Adventist News Networks weekly segment on Seventh-day Adventist history (http://news.adventist.org/)
Dr. David Trim:
Welcome to this week in Adventist history: a week of "firsts" in far-flung mission fields.
On March 12, 1882, eight delegates from three Seventh-day Adventist churches in Sweden, which had a total membership of just 88 members then organized the Swedish Conference, electing the Danish-born American missionary John G. Matteson as their president.
Also on March 12, but 48 years later, in 1930, the first Adventist church in Cameroon was organized by French missionary Marius Raspal, who had baptized the first Cameroonian converts the previous year.
On March 14, in 1858, while staying in Lovett's Grove, Ohio, Ellen White had her first vision of the "great controversy between Christ and Satan," a two-hour vision in which she shown the millennia of history from the fall of Lucifer up to the new heaven and the new earth.

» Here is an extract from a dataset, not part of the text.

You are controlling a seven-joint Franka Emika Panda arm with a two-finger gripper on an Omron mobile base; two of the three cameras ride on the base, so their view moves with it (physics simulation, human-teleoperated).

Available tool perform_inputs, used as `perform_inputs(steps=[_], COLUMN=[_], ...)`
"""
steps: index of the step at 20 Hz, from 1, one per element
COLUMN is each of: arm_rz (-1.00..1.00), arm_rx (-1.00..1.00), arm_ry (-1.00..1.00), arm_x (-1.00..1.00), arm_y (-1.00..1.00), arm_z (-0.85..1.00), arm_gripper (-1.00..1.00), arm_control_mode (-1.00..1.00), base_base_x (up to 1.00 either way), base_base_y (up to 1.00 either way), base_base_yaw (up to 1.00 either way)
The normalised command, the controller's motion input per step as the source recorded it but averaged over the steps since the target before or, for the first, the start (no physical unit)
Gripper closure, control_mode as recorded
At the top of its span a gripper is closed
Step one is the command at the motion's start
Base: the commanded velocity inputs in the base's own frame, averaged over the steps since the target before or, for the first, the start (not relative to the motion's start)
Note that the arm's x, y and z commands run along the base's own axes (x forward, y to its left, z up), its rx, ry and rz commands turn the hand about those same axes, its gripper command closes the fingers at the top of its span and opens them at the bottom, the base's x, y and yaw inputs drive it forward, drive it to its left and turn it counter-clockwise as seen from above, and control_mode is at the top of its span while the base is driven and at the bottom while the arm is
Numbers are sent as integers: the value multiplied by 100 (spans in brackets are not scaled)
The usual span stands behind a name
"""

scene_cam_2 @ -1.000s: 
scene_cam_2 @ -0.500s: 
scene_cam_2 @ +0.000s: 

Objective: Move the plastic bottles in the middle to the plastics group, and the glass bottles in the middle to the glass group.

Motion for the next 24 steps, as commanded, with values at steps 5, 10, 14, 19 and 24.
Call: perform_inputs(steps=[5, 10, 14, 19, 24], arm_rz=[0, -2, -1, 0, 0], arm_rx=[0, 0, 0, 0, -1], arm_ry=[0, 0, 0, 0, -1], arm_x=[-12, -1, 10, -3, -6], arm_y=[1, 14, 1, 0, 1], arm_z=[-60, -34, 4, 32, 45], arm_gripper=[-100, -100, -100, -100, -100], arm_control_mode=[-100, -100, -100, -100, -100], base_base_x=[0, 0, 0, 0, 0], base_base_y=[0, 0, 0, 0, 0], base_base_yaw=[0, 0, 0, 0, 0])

On March 16, in 1861, the second ever Conference was founded: the Southern Iowa Conference.
On March 16 in 1901, American missionary A. W. Bartlett organized the first Adventist Church in Bermuda: the Hamilton Church, which had ten members.
And on March 17, in 1923, in the city of Mosul, German missionary W. K. Ising organized the first Seventh-day Adventist church in Mesopotamia, as it was then known, modern-day Iraq, after baptizing seven local men.
That was this week, in Adventist history.